Os fãs de Lana já sabiam que algo ia diferente em sua família. Há poucas fotos com a mãe e várias com os irmãos e o pai. Só em 2021 pudemos entender o porquê.
O ano em questão foi desafiador para Lana. Os cancelamentos online, a pandemia e o lançamento de dois discos sem divulgação pareciam influenciar um desmoronamento na carreira dela. No final de 2021, Blue Banisters foi lançado. Na semana de lançamento, Lana disse que as respostas estariam nas letras e que não divulgaria o projeto. Foi um disco feito para os fãs.
Um dos três singles foi a canção Wildflower Wildfire, uma canção bem soturna. Deixo aqui um trecho:
“Meu pai nunca interveio quando a esposa dele ficava com raiva de mim
Então acabei estranha, mas doce
E tempos depois, hospitais me mantinham de pé
Confortavelmente entorpecida, mas com o lítio veio a poesia”
Sabe quem teve que tomar lítio? Britney Spears para tratar depressão e um suposto diagnóstico bipolar. Mais uma infeliz coincidência.

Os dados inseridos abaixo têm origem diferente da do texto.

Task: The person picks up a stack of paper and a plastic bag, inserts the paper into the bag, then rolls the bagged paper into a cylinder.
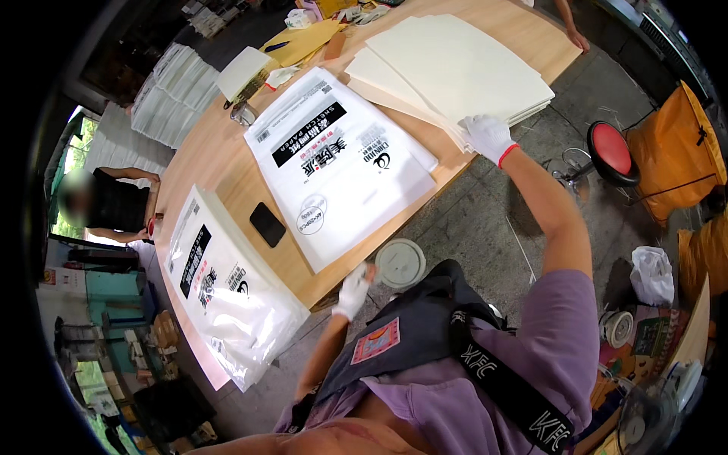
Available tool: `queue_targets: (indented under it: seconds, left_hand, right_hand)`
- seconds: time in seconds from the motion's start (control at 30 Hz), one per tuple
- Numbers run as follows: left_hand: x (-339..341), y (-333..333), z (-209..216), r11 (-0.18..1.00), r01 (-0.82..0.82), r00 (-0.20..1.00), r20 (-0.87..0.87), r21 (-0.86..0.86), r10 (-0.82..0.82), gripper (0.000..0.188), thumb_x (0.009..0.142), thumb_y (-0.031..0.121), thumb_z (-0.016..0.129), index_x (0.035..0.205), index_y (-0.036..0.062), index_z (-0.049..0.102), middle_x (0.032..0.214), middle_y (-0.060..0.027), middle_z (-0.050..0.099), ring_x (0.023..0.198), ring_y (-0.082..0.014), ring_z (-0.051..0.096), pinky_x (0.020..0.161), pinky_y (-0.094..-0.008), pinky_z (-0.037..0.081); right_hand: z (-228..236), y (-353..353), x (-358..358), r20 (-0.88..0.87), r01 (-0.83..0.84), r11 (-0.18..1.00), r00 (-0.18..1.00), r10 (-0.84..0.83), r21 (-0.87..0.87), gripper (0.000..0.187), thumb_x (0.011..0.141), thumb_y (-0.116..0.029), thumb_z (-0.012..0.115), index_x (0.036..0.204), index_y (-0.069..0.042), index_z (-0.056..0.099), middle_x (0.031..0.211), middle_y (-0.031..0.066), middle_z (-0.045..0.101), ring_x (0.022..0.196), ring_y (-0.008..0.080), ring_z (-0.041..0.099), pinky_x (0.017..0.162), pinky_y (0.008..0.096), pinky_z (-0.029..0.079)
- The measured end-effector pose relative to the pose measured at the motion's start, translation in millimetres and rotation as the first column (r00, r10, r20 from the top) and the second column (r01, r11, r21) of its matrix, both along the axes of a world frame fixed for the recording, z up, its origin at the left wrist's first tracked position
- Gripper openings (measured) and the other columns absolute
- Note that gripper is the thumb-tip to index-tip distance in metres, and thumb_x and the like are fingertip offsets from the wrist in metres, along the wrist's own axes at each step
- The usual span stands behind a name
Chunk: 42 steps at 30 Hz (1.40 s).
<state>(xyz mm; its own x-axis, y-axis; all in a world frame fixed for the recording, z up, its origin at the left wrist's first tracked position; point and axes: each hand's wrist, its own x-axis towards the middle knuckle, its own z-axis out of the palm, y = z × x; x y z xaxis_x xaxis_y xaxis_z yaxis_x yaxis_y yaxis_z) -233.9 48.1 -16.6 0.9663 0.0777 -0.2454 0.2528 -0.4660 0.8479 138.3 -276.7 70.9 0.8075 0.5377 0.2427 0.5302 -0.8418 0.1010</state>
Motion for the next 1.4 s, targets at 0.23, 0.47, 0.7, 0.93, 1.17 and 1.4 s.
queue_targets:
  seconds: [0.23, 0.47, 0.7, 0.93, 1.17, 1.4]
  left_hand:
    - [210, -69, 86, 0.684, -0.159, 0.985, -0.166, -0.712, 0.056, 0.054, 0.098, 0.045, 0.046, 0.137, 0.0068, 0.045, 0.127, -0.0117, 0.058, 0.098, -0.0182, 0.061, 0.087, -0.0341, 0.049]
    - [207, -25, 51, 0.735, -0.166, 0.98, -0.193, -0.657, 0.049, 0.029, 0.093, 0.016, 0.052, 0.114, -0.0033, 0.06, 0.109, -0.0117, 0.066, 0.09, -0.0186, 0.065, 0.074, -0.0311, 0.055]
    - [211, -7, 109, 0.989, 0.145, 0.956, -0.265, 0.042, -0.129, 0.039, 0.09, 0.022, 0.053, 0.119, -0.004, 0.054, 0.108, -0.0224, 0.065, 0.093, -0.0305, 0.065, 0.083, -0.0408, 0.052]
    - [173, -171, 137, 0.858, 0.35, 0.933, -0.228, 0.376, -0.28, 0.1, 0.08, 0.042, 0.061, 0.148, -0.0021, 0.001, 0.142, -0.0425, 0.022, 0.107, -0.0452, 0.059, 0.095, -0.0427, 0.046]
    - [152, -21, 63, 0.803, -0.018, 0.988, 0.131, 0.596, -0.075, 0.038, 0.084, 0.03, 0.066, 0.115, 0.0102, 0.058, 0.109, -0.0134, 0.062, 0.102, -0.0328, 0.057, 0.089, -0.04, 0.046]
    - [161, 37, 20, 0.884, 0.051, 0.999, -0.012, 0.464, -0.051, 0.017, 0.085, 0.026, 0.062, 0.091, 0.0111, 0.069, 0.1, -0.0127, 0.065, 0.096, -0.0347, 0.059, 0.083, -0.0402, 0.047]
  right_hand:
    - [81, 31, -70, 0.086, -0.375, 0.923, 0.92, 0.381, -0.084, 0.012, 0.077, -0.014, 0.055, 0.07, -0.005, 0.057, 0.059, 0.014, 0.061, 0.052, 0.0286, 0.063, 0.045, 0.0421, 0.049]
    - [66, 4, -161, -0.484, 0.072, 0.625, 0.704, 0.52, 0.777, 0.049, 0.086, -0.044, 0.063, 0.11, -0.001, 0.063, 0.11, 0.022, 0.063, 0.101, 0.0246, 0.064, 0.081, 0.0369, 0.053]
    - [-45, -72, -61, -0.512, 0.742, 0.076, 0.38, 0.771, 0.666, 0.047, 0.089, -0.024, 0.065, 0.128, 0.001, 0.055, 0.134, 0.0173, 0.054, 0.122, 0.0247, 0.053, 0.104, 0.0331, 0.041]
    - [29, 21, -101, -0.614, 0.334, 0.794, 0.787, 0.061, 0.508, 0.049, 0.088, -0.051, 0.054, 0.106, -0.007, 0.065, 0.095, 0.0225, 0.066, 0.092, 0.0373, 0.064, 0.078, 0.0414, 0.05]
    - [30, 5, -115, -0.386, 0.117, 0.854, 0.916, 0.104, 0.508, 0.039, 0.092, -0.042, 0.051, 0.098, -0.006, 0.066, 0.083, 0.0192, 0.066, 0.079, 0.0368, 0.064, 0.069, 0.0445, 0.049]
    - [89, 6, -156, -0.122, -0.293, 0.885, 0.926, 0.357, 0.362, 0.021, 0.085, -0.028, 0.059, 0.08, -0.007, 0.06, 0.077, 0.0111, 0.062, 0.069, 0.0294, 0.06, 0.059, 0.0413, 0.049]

Já em 2023, em Fingertips, do disco mais recente Did You Know..., ela escancara toda a relação com a família. O trecho mais importante é o que ela justamente fala da sua “mãe”. Na hora de cantar esta doce palavra, o instrumental sobe. Ela foi tão machucada e esquecida por tanto tempo por essa mulher que a gerou que nem ela merece ser chamada de mãe:
“Caroline
Que tipo de mãe ela era para dizer que eu acabaria em instituições?
Tudo o que eu queria fazer era beijar Aaron Greene e sentar à beira do lago
Espremendo limão nas bebidas que eles faziam
Ter um bebê aos dezesseis, a cidade em que nasci e que morri”
(Deixo como link o vídeo só sobre a música feita pela Fernanda Soares, da Hollywood Forever TV no Youtube. )
Além da internação de Lana, na hora de sair, na expectativa de ir de volta para casa, descobriu que ia morar com o tio na Espanha. Ela completou o aniversário de 16 anos dentro de um avião para morar do outro lado do oceano. O curioso é que ela disse isso no primeiro disco, em 2012, na canção This is What Makes Us Girls, no trecho “Sweet Sixteen, when I had arrived...”. Ou seja, Lana sempre deu sinais, mas se mantinha distante da pessoa Lizzy e escrevia com a persona Lana Del Rey.
Depois de muitos anos, Britney pôde contar sua verdade, seu lado, sua história. Ela foi forçada a abdicar sua saúde mental a troco de sustentar a “família”, de conseguir mais tempo com os filhos. Ela diz que não pensa em voltar para a música tão cedo e, honestamente, concordo com ela. Depois de tanta guerra, Britney merece paz.